The cost to retain customers is lower than acquiring them. It's a no-brainer relative to ROI. As for loyalty, what better way to maintain loyalty than to expand it by retaining customers that would have left? If you've figured this out, you're dealing with loyalty by really understanding your customers.
Check out www.drillingdown.com. There are some great ideas there from a guy who really understands this topic.
As Paul mentioned, you can use CRM as a tool to help you organize data about your customers, but it's how you use that data that actually moves the needle in your loyalty efforts. The key is collecting the data - both reactive (what they purchased which you capture at the time of transaction) as well as proactive data (other poll/survey questions you ask, i.e. what they would like to purchase that they haven't yet which you can ask at the register or via email/social media). Through CRM, you can utilize marketing automation capabilities to engage your lists not just with one-way "boutique-centric" email newsletters but with "customer centric" touches, highly customized messages and offers based on what you know about them (their style, their purchase and browse patterns, their cost thresholds, etc.). These targeted communications are much more likely to engage your customers and create loyalty than sending out a generic blast.
So you wanted a few concrete action items for building your loyalty program:
1. Start progressive profiling: each time you have contact with your customers (in-store, online or via email) ask them something new to help build a comprehensive profile to give you ultimate personalization and relevancy in your messages.
2. Consider a marketing automation platform that integrates with your CRM (contact me if you want some suggestions) so you can send targeted and even behaviorally-driven communications.
3. Remember the easy stuff: birthdays, special occasions, etc.
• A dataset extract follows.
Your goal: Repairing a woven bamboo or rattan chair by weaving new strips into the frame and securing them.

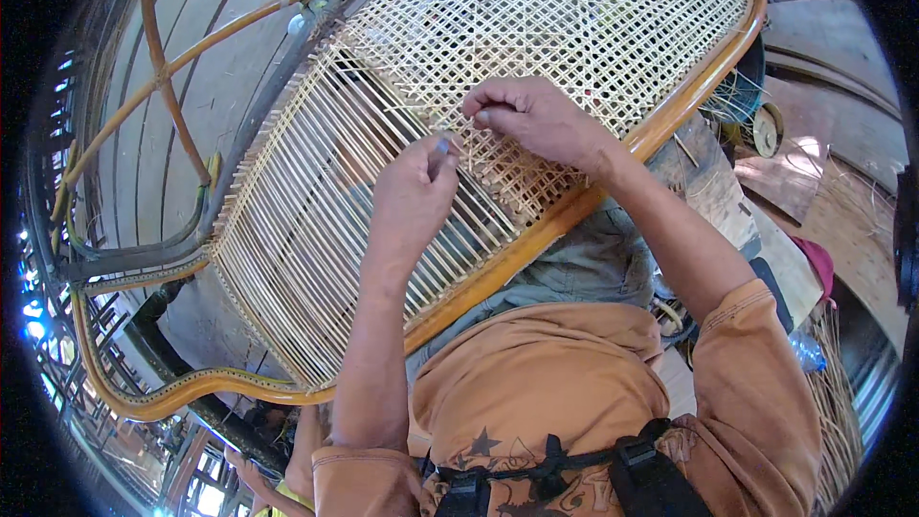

And keep in mind that hand-written snail mail is a great way to make people (especially women) feel important and valued. When they feel valued, loyalty is sure to follow.
I would say Joy , Mike , Paul have included the most of it..Customer Loyalty is covered almost,
Other uses of CRM could be... use your CRM to track performance of your internal and field sales representatives.
Being Director Marketing, and conducting a session on “How United Bank can increase the customer’s loyalty with the help of CRM?” How you will convince you participants that CRM can bring loyalty and organizational commitment? You are supposed to write the arguments in the favor of CRM and loyalty.